Economic growth alone can solve the problem, Upton said.
“For every 1/10th of a percent increase in GDP (Gross Domestic Product), that is the equivalent of $300 billion in deficit reduction. So if you can raise the growth rate by a half a percent, from 2½ to 3, from 3 to 3½, that is the equivalent of the bottom line of what we need, one and a half trillion dollars,” he said.
Thursday, Boehner told an audience in Washington, D.C., that “tax increases, however, are not a viable option” for the super committee. Spending cuts and reform of entitlement programs are the way to go, Boehner said. His remarks were reported as a return to the entrenched partisanship that marked the debt-ceiling standoff.

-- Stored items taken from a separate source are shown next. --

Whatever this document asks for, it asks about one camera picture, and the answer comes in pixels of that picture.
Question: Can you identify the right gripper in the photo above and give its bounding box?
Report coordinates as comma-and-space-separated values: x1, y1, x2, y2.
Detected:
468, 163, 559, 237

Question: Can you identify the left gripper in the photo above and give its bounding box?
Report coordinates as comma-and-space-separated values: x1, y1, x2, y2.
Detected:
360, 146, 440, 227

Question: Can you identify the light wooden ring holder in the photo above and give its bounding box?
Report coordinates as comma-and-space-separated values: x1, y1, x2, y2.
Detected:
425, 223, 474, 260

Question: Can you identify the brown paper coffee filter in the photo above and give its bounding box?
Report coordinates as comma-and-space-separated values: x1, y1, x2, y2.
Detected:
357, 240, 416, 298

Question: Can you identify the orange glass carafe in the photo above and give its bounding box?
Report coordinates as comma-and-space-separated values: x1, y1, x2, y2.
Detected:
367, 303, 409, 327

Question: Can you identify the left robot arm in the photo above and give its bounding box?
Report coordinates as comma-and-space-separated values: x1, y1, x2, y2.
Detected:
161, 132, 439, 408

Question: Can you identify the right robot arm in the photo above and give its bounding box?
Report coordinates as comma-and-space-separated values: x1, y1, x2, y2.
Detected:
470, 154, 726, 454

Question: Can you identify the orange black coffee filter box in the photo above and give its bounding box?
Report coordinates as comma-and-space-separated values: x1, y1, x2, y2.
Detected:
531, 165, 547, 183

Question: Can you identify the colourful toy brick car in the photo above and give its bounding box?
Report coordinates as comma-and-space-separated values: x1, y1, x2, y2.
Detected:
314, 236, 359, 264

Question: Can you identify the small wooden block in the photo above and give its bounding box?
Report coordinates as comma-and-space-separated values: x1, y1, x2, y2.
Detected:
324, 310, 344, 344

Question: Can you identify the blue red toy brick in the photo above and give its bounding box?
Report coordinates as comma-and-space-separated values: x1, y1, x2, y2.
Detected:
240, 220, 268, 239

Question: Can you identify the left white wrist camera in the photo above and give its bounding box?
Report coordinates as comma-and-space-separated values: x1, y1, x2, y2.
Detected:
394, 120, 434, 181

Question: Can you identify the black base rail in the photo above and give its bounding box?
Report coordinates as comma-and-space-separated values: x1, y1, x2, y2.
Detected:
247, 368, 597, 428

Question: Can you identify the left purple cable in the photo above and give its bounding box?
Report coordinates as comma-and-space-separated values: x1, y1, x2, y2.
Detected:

Boehner did not rule out tax reform, but stressed reform that “will lower rates for individuals and corporations” while closing loopholes and exceptions for special interests.
Upton and Walden emphasized regulatory relief for small business, especially, as a path toward economic recovery.
“We’ve lost one in five manufacturing jobs in the last 10 years — most of those have been in Michigan,” Upton said. “I don’t think you’ll see anyone on the Republican side looking to raise tax rates … that would really drive folks’ jobs somewhere else. We need to put people back to work.”
Upton and Walden, the lone Republican in the Oregon delegation to Washington, D.C., and the Republican leadership chairman, both said they found encouraging the administration’s willingness to roll back regulations they said kill the small-business impetus to hire.
They also commented on results of a CBS/New York Times poll released Friday that showed 80 percent of Americans disapprove of the job Congress is doing.
“People knew that the debt ceiling was a real fracas,” Upton said. “Greg (Walden) and I were both on the side of ‘can’t let the country default, no way.’ But we also knew that we had to use it to find a solution to long-term debt and that’s exactly what we’re doing.”